Lines from the beginning of the data through the line containing "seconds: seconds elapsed" are to be copied exactly, with no other line included.

Start of MATERIAL PROVIDED

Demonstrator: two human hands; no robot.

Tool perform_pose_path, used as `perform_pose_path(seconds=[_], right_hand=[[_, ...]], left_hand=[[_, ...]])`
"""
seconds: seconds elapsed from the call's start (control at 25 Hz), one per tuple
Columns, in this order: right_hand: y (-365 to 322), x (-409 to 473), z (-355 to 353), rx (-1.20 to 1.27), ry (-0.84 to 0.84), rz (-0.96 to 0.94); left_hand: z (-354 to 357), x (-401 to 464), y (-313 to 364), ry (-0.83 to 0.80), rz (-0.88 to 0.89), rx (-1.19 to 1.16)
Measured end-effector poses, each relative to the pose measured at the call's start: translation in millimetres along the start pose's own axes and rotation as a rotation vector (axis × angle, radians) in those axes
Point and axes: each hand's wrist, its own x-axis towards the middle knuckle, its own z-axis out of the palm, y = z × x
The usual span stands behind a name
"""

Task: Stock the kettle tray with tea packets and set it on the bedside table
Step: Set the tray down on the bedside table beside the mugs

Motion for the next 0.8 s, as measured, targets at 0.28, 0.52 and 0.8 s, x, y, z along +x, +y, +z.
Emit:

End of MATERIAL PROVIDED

:: TASK ANSWER ::
Demonstrator: two human hands; no robot.

Tool perform_pose_path, used as `perform_pose_path(seconds=[_], right_hand=[[_, ...]], left_hand=[[_, ...]])`
"""
seconds: seconds elapsed from the call's start (control at 25 Hz), one per tuple

The answer contains nothing more.